→ **Stored data**
————

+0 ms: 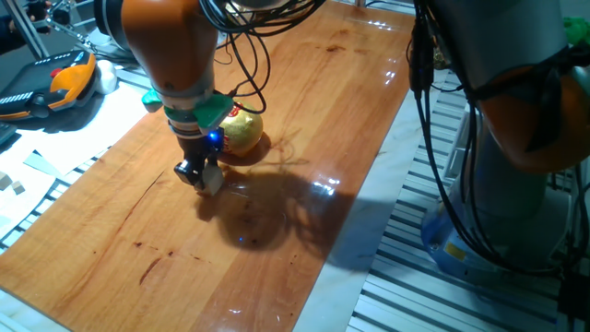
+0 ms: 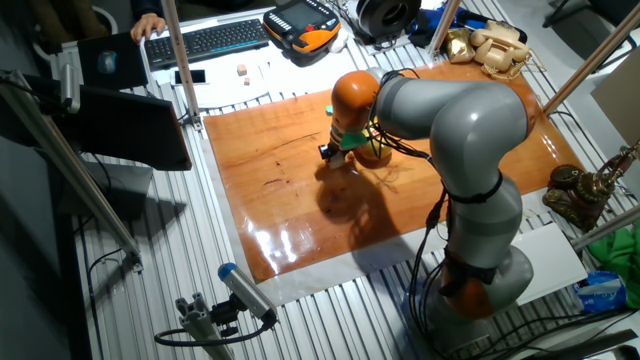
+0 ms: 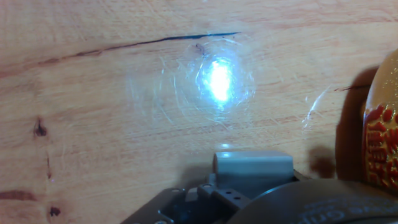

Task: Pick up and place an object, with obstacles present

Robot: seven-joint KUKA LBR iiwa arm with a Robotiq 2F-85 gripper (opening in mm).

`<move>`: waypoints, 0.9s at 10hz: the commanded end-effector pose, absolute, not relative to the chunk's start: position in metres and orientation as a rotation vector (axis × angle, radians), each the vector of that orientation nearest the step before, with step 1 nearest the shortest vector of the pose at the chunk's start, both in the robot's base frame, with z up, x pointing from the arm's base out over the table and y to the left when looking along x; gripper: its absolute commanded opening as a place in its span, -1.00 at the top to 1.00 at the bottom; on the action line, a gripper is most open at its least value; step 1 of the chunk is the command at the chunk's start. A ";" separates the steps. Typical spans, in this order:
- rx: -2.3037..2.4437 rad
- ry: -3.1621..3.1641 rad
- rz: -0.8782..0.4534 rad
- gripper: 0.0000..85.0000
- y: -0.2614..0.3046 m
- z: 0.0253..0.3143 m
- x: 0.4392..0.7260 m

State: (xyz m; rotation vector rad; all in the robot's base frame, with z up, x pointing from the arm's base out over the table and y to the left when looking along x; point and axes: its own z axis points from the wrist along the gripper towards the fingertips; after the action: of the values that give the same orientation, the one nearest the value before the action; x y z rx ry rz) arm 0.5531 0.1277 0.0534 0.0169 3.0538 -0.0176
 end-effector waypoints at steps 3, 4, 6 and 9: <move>0.021 3.046 -0.024 -0.60 0.128 0.053 0.553; 0.026 3.046 -0.019 -0.60 0.128 0.053 0.553; 0.022 3.060 -0.008 -0.60 0.129 0.059 0.555; 0.051 3.055 0.003 -0.60 0.133 0.081 0.553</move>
State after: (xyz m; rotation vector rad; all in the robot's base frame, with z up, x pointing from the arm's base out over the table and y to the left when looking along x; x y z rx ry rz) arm 0.5526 0.1327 0.0817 0.0541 3.0538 0.0037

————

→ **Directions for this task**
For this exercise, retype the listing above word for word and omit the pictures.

→ **Result of this exercise**
+0 ms: 
+0 ms: 
+0 ms: 

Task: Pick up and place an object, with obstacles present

Robot: seven-joint KUKA LBR iiwa arm with a Robotiq 2F-85 gripper (opening in mm).

`<move>`: waypoints, 0.9s at 10hz: the commanded end-effector pose, absolute, not relative to the chunk's start: position in metres and orientation as a rotation vector (axis × angle, radians), each the vector of that orientation nearest the step before, with step 1 nearest the shortest vector of the pose at the chunk's start, both in the robot's base frame, with z up, x pointing from the arm's base out over the table and y to the left when looking along x; gripper: its absolute commanded opening as a place in its span, -1.00 at the top to 1.00 at the bottom; on the action line, a gripper is most open at its least value; step 1 of the chunk is the command at the chunk's start. A ";" separates the steps. Typical spans, in this order:
- rx: -2.3037..2.4437 rad
- ry: -3.1621..3.1641 rad
- rz: -0.8782..0.4534 rad
- gripper: 0.0000..85.0000
- y: -0.2614..0.3046 m
- z: 0.0253..0.3143 m
- x: 0.4392..0.7260 m

State: (xyz m; rotation vector rad; all in the robot's base frame, with z up, x pointing from the arm's base out over the table and y to the left when looking along x; point and axes: its own z axis points from the wrist along the gripper towards the fingertips; after the action: of the values that give the same orientation, the one nearest the value before the action; x y z rx ry rz) arm 0.5531 0.1277 0.0534 0.0169 3.0538 -0.0176
 end-effector waypoints at steps 3, 4, 6 and 9: <move>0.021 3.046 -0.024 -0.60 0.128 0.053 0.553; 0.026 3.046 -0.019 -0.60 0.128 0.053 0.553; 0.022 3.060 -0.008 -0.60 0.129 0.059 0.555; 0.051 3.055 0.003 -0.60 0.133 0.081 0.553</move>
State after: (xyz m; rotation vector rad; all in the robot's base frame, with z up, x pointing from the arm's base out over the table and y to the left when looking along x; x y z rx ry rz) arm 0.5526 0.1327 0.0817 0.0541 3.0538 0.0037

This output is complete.